Write out, word for word, every line in the data below from the one containing "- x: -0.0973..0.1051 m" to the one containing "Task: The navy", both of them included.

########

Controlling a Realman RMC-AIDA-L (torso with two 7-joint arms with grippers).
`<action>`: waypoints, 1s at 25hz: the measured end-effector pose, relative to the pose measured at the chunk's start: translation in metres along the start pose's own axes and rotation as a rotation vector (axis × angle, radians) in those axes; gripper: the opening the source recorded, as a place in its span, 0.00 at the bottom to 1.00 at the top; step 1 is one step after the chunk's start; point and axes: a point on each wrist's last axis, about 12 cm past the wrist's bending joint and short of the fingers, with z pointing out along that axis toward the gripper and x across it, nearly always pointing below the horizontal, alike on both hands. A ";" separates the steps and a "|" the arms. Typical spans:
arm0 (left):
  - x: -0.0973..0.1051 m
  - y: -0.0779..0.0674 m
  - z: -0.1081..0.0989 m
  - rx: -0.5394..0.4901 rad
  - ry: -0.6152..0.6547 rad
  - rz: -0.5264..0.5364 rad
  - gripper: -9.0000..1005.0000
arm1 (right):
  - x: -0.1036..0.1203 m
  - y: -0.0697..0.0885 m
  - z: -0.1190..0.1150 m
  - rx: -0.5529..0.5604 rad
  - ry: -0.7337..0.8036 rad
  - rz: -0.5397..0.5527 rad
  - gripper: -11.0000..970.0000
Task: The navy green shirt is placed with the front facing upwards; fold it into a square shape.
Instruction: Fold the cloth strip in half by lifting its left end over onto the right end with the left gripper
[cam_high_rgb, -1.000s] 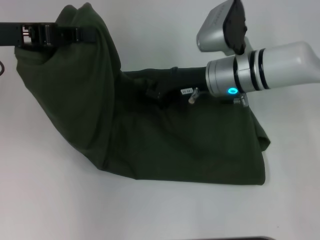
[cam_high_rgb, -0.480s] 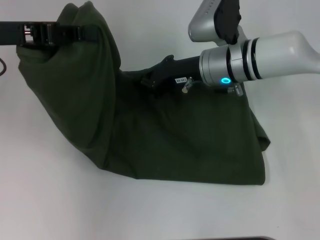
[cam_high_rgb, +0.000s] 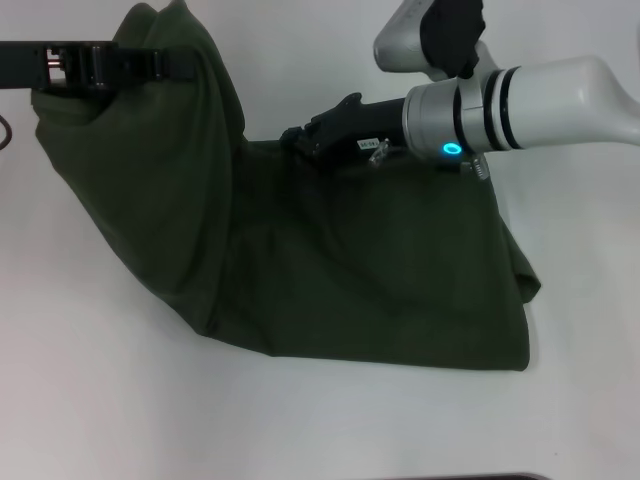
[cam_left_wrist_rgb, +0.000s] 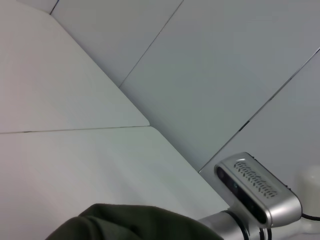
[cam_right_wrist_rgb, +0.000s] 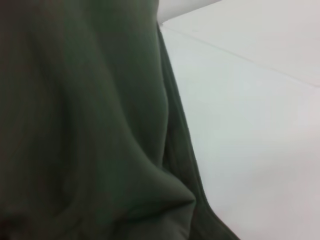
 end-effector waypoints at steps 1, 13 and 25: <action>0.000 0.000 0.000 0.000 -0.001 0.000 0.05 | 0.001 -0.001 -0.001 -0.001 -0.011 0.004 0.01; 0.003 -0.001 0.011 0.082 -0.035 -0.035 0.05 | 0.020 -0.023 -0.055 0.033 -0.211 0.158 0.01; 0.007 -0.002 0.037 0.174 -0.106 -0.080 0.05 | 0.051 -0.031 -0.102 0.068 -0.306 0.270 0.01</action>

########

● OUTPUT BELOW:
  - x: -0.0973..0.1051 m
  - y: -0.0779..0.0674 m
  - z: -0.1081..0.0989 m
  - rx: -0.5394..0.4901 rad
  - ry: -0.6152..0.6547 rad
  - rz: -0.5264..0.5364 rad
  - gripper: -9.0000..1005.0000
arm1 (right):
  - x: -0.1036..0.1203 m
  - y: -0.0697..0.0885 m
  - z: -0.1190..0.1150 m
  - rx: -0.5529..0.5604 rad
  - ry: -0.7337..0.8036 rad
  - rz: -0.5397..0.5527 rad
  - gripper: -11.0000..970.0000
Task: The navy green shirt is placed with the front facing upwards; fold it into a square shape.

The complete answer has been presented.